Send back the entries below exactly as they appear.

::: Provided records

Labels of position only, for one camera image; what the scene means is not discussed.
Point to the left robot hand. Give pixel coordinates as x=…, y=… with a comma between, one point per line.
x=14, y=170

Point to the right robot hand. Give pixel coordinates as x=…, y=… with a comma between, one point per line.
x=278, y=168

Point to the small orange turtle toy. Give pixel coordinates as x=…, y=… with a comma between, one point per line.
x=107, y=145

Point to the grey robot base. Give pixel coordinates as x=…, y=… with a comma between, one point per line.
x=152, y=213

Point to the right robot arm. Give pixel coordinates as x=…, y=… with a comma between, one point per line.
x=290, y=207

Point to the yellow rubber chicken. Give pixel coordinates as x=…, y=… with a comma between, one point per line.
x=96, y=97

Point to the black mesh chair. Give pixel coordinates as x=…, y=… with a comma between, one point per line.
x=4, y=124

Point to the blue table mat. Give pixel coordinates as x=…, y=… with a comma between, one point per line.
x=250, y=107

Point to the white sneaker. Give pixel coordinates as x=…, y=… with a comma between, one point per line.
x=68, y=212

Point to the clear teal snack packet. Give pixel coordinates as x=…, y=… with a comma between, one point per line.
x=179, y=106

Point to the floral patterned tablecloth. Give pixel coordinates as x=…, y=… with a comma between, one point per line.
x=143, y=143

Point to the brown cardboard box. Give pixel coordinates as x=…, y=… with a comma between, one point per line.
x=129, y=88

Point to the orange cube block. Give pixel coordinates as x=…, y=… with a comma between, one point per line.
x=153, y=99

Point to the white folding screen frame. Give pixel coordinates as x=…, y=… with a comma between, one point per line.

::::::

Task response -
Labels of position only, for one camera image; what the scene means is not discussed.
Point to the left robot hand. Give pixel coordinates as x=…, y=… with a comma between, one point per line.
x=14, y=170

Point to the right robot hand. Give pixel coordinates as x=…, y=… with a comma between, one point per line.
x=278, y=168

Point to the small orange turtle toy. Give pixel coordinates as x=…, y=… with a comma between, one point per line.
x=107, y=145

Point to the grey robot base. Give pixel coordinates as x=…, y=… with a comma between, one point per line.
x=152, y=213

Point to the right robot arm. Give pixel coordinates as x=…, y=… with a comma between, one point per line.
x=290, y=207

Point to the yellow rubber chicken. Give pixel coordinates as x=…, y=… with a comma between, one point per line.
x=96, y=97

Point to the black mesh chair. Give pixel coordinates as x=…, y=… with a comma between, one point per line.
x=4, y=124

Point to the blue table mat. Give pixel coordinates as x=…, y=… with a comma between, one point per line.
x=250, y=107

Point to the white sneaker. Give pixel coordinates as x=…, y=… with a comma between, one point per line.
x=68, y=212

Point to the clear teal snack packet. Give pixel coordinates as x=…, y=… with a comma between, one point per line.
x=179, y=106

Point to the floral patterned tablecloth. Give pixel coordinates as x=…, y=… with a comma between, one point per line.
x=143, y=143

Point to the brown cardboard box. Give pixel coordinates as x=…, y=… with a comma between, one point per line.
x=129, y=88

Point to the orange cube block. Give pixel coordinates as x=…, y=… with a comma between, one point per line.
x=153, y=99

Point to the white folding screen frame. Give pixel coordinates as x=…, y=… with a comma between, one point per line.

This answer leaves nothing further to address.